**What is being asked:** Each record below should be returned exactly, with its pictures left out.

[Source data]
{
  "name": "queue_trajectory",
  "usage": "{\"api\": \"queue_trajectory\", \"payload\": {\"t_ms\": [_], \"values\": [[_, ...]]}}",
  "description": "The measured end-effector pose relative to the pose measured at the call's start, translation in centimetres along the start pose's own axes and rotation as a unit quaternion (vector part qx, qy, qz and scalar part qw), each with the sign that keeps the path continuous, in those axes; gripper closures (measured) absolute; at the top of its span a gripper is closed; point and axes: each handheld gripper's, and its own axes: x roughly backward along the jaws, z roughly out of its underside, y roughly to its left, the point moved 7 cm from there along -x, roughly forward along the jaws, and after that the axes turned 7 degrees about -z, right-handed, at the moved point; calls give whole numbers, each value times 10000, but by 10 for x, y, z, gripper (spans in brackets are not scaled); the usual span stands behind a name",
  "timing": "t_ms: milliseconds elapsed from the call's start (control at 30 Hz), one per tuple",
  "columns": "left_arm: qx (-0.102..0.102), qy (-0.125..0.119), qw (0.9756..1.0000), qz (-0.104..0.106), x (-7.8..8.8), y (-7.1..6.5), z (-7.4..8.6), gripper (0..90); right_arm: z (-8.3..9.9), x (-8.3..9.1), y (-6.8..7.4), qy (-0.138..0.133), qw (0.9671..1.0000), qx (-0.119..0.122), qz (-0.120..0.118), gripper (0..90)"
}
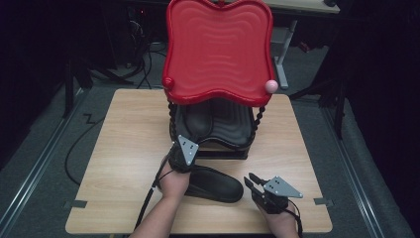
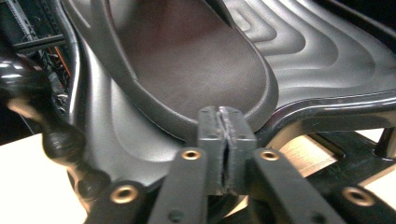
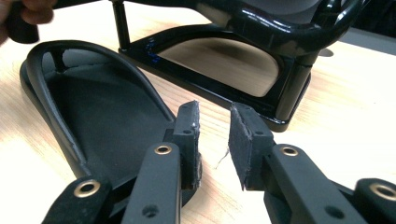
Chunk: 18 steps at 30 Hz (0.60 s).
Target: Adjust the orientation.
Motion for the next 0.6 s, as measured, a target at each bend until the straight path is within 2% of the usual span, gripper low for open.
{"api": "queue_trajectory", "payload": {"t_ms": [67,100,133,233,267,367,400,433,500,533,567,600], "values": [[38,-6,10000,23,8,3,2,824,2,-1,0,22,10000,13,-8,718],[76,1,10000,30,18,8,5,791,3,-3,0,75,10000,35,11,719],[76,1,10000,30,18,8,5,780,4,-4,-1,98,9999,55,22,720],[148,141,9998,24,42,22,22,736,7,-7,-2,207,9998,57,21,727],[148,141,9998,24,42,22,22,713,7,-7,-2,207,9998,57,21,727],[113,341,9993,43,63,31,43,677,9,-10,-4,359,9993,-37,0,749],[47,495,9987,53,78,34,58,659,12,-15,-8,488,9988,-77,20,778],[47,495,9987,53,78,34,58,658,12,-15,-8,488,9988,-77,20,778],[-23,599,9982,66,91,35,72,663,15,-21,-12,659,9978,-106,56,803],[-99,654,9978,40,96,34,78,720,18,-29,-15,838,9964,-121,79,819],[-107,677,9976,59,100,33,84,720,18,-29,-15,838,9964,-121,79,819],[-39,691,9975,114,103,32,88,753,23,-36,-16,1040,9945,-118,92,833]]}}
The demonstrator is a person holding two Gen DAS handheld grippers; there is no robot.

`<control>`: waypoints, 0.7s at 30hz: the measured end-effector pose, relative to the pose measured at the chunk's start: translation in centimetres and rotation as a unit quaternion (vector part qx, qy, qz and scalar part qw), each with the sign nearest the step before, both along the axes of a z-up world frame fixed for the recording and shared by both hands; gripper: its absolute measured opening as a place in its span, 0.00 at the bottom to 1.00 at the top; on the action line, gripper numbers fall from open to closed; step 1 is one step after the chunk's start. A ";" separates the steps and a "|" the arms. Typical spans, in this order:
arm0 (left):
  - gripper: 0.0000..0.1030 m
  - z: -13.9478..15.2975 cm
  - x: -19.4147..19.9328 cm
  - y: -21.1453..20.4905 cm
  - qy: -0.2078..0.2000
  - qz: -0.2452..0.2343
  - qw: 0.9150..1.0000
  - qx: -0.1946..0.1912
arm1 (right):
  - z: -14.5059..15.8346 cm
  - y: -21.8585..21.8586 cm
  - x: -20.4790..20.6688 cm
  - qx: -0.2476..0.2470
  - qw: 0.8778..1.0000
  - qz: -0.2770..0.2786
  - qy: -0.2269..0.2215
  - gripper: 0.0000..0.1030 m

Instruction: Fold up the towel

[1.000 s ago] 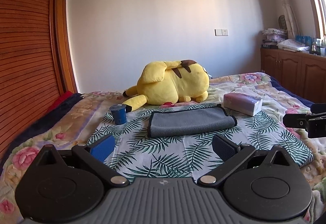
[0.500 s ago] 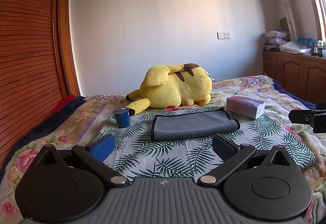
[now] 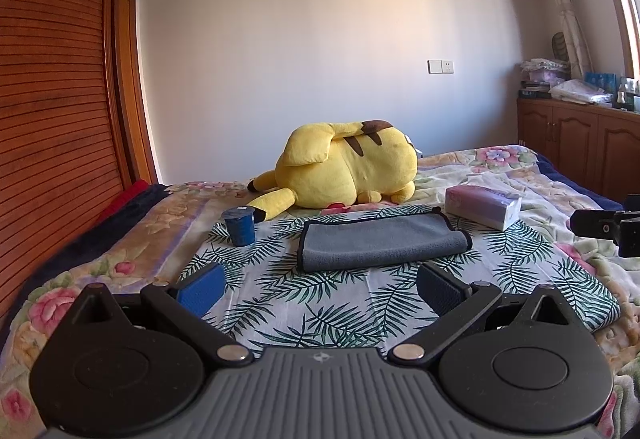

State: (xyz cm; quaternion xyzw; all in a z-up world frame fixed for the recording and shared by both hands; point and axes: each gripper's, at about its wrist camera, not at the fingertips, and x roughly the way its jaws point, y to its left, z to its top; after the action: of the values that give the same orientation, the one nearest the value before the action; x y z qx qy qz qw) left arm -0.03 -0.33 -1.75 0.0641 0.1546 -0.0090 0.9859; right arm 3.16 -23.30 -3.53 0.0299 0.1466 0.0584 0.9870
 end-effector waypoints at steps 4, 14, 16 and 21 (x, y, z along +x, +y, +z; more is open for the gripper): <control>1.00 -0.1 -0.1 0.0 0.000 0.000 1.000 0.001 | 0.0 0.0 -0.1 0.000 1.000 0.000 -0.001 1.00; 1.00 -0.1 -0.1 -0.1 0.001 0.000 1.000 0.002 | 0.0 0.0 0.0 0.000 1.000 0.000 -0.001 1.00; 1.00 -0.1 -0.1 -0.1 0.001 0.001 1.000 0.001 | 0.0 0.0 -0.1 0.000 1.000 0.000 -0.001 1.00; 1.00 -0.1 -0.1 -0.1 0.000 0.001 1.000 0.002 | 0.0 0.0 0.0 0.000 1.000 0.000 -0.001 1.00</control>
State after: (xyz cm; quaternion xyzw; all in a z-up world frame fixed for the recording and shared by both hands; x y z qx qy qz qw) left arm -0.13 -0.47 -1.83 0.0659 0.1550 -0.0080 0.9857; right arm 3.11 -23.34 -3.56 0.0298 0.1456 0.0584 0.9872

**Expected output:**
{
  "name": "queue_trajectory",
  "usage": "{\"api\": \"queue_trajectory\", \"payload\": {\"t_ms\": [_], \"values\": [[_, ...]]}}",
  "description": "The measured end-effector pose relative to the pose measured at the call's start, translation in centimetres along the start pose's own axes and rotation as a unit quaternion (vector part qx, qy, qz and scalar part qw), each with the sign that keeps the path continuous, in those axes; gripper closures (measured) absolute; at the top of its span a gripper is closed; point and axes: each handheld gripper's, and its own axes: x roughly backward along the jaws, z roughly out of its underside, y roughly to its left, the point moved 7 cm from there along -x, roughly forward along the jaws, and after that the axes turned 7 degrees about -z, right-handed, at the moved point; calls give whole numbers, each value times 10000, but by 10 for x, y, z, gripper (spans in brackets are not scaled); the usual span stands behind a name",
  "timing": "t_ms: milliseconds elapsed from the call's start (control at 30 Hz), one per tuple",
  "columns": "left_arm: qx (-0.102..0.102), qy (-0.125..0.119), qw (0.9756..1.0000), qz (-0.104..0.106), x (-7.8..8.8), y (-7.1..6.5), z (-7.4..8.6), gripper (0..90); right_arm: z (-8.3..9.9), x (-8.3..9.1), y (-6.8..7.4), qy (-0.138..0.133), qw (0.9671..1.0000), qx (-0.119..0.122), qz (-0.120..0.118), gripper (0..90)"
}
Chunk: 18 steps at 30 Hz (0.60 s).
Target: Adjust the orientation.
Motion for the next 0.6 s, as measured, a target at each bend until the straight path is within 2% of the usual span, gripper low for open.
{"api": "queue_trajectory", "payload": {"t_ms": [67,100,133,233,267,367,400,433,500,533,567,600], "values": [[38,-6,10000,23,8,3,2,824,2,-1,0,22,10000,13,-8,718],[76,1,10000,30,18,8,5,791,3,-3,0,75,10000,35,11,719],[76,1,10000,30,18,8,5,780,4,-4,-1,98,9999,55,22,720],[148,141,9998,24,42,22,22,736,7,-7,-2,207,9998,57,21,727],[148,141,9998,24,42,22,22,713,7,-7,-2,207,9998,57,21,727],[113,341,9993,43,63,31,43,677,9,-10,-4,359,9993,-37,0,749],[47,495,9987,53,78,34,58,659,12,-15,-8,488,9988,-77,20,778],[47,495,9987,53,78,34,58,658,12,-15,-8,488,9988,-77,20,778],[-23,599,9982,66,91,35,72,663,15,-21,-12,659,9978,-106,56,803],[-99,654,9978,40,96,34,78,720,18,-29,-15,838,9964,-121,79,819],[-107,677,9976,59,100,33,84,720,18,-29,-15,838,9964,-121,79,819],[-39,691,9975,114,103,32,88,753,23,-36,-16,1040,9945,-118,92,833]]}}
The demonstrator is a person holding two Gen DAS handheld grippers; there is no robot.

`<control>`: waypoints, 0.7s at 30hz: the measured end-effector pose, relative to the pose measured at the chunk's start: translation in centimetres and rotation as a unit quaternion (vector part qx, qy, qz and scalar part qw), each with the sign nearest the step before, both along the axes of a z-up world frame fixed for the recording and shared by both hands; gripper: its absolute measured opening as a place in its span, 0.00 at the bottom to 1.00 at the top; on the action line, gripper numbers fall from open to closed; step 1 is one step after the chunk's start. A ";" separates the steps and a "|" the arms. Typical spans, in this order:
arm0 (left):
  - gripper: 0.0000..0.1030 m
  - z: -13.9478..15.2975 cm
  - x: -19.4147..19.9328 cm
  - y: -21.1453..20.4905 cm
  - qy: -0.2078..0.2000
  - qz: -0.2452..0.2343
  - qw: 0.9150..1.0000
  - qx: -0.1946..0.1912
arm1 (right):
  - z: -14.5059..15.8346 cm
  - y: -21.8585..21.8586 cm
  - x: -20.4790..20.6688 cm
  - qx: -0.2476..0.2470
  - qw: 0.8778..1.0000
  - qz: -0.2770..0.2786
  - qy: -0.2269..0.2215
  - gripper: 0.0000..0.1030 m

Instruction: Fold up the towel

[1.000 s ago] 
[0.500 s ago] 
[now] 

State: (xyz cm; quaternion xyzw; all in a z-up world frame fixed for the recording and shared by both hands; point and axes: each gripper's, at about its wrist camera, not at the fingertips, and x roughly the way its jaws point, y to its left, z to its top; after the action: of the values that give the same orientation, the one nearest the value before the action; x y z qx qy qz qw) left arm -0.03 -0.33 -1.75 0.0641 0.1546 -0.0090 0.9859; right arm 3.16 -23.30 -3.53 0.0299 0.1466 0.0584 0.9870
 end-effector waypoints at steps 4, 14, 16 and 21 (x, y, z along +x, +y, +z; more is open for the gripper): <control>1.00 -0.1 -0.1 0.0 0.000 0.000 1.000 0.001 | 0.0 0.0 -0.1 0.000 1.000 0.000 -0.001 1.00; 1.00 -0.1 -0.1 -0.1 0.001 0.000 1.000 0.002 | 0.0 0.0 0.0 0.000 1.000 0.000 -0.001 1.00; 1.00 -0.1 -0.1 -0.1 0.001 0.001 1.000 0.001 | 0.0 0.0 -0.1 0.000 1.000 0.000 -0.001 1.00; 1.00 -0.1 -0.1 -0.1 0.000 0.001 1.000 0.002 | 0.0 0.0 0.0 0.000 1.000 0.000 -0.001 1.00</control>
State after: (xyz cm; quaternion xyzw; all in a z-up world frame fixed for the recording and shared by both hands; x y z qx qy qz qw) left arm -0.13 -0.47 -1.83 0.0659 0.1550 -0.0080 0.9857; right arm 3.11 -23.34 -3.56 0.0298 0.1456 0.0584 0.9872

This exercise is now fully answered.